Voici comment ça s’est passé.
M. Godefroy Tortoze était à Vichy.
C’était la plus délicieuse époque de cette ville délicieuse. Personne nulle part. La paix altière des montagnes, la fraîcheur tempérée de l’hiver, la poésie des cimes, de l’intimité et, ne l’oublions pas, la poésie thermale, tout était pour éjouir et pour ennoblir l’âme diplômée et brevetée de M. Godefroy Tortoze.
Les expériences de la veille avaient définitivement imposé à la direction du casino ses dernières inventions: tables-feu d’artifice et surtouts-accumulateurs: la direction du casino avait même échafaudé sur cette science féconde et gracieuse des rêves dorés, une multiplication électrique, elle aussi, de sa clientèle toussotante, un rajeunissement du cadre de ses valétudinaires et—voilà bien le rêve—un nouveau mode de réclame et de publicité.
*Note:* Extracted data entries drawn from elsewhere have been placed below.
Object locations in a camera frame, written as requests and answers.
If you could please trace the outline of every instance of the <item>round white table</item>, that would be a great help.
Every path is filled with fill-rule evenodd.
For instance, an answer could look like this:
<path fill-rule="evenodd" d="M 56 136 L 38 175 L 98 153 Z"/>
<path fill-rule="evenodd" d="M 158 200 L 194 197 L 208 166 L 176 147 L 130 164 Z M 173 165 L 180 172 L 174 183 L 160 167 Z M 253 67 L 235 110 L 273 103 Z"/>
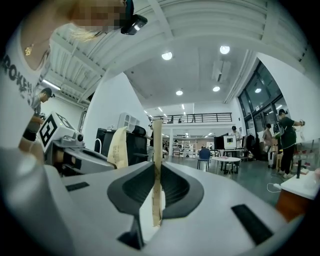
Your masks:
<path fill-rule="evenodd" d="M 215 157 L 212 157 L 211 159 L 213 160 L 216 160 L 217 163 L 220 161 L 220 162 L 226 162 L 226 163 L 229 163 L 229 171 L 227 174 L 231 173 L 231 167 L 233 166 L 233 163 L 235 162 L 240 162 L 241 159 L 240 158 L 237 158 L 237 157 L 228 157 L 228 156 L 215 156 Z M 216 174 L 218 174 L 219 172 L 219 164 L 217 164 L 217 167 L 216 167 Z"/>

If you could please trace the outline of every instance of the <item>green shirt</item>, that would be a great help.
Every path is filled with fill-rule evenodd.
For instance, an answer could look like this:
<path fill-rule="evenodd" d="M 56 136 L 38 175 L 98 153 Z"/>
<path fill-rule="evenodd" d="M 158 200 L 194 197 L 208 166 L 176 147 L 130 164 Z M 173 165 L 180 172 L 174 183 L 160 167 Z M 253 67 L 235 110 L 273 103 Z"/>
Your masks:
<path fill-rule="evenodd" d="M 281 123 L 284 134 L 281 136 L 281 145 L 283 149 L 289 148 L 296 144 L 297 135 L 293 128 L 295 121 L 291 120 L 289 117 L 282 118 L 279 123 Z"/>

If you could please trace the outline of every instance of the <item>white cable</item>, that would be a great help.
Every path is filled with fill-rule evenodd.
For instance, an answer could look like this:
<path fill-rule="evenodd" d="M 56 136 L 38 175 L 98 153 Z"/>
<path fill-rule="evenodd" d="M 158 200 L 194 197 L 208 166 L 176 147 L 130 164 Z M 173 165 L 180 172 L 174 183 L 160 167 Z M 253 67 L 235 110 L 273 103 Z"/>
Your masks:
<path fill-rule="evenodd" d="M 268 185 L 270 185 L 270 184 L 274 185 L 275 183 L 268 183 L 268 184 L 266 185 L 266 190 L 268 190 L 270 193 L 279 193 L 279 192 L 281 192 L 281 191 L 270 191 L 270 190 L 268 189 Z"/>
<path fill-rule="evenodd" d="M 96 138 L 94 143 L 96 143 L 96 141 L 100 142 L 99 153 L 101 154 L 102 142 L 101 142 L 101 140 L 99 138 Z"/>

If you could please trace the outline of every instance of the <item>chair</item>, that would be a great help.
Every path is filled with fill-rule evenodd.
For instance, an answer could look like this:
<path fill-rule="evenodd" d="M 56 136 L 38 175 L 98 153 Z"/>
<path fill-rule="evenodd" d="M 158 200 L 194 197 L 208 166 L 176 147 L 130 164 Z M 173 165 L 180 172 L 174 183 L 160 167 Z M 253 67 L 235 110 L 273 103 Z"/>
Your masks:
<path fill-rule="evenodd" d="M 205 147 L 202 148 L 199 152 L 199 158 L 197 159 L 198 163 L 196 168 L 200 169 L 201 162 L 205 162 L 205 171 L 207 172 L 209 170 L 210 155 L 211 155 L 210 149 Z"/>

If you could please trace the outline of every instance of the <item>white sneakers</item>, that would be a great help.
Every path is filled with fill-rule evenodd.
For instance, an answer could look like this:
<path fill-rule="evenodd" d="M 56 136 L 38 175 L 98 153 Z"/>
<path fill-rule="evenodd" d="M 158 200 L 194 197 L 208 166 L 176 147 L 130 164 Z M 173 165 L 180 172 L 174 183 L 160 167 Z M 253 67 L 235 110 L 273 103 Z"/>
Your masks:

La conscience forte, l’esprit libre, s’accordant trois jours de repos après tant de mois de création, d’efforts géniaux et d’efforts commerciaux, de démiurgie, de métallurgie, d’électricité, de puffisme et de diplomatie, M. Tortoze prenait un solide apéritif, pour se mettre en harmonie avec un dîner solide lorsqu’on lui apporta—respectueusement—son courrier du soir.
Il le dépouilla nonchalamment, et, à une lettre, fronça les sourcils, sans exagération, murmura «Encore!», hésita un instant et la passa à son inévitable compagnon Marbon en lui disant: «Et toi, qu’en penses-tu?»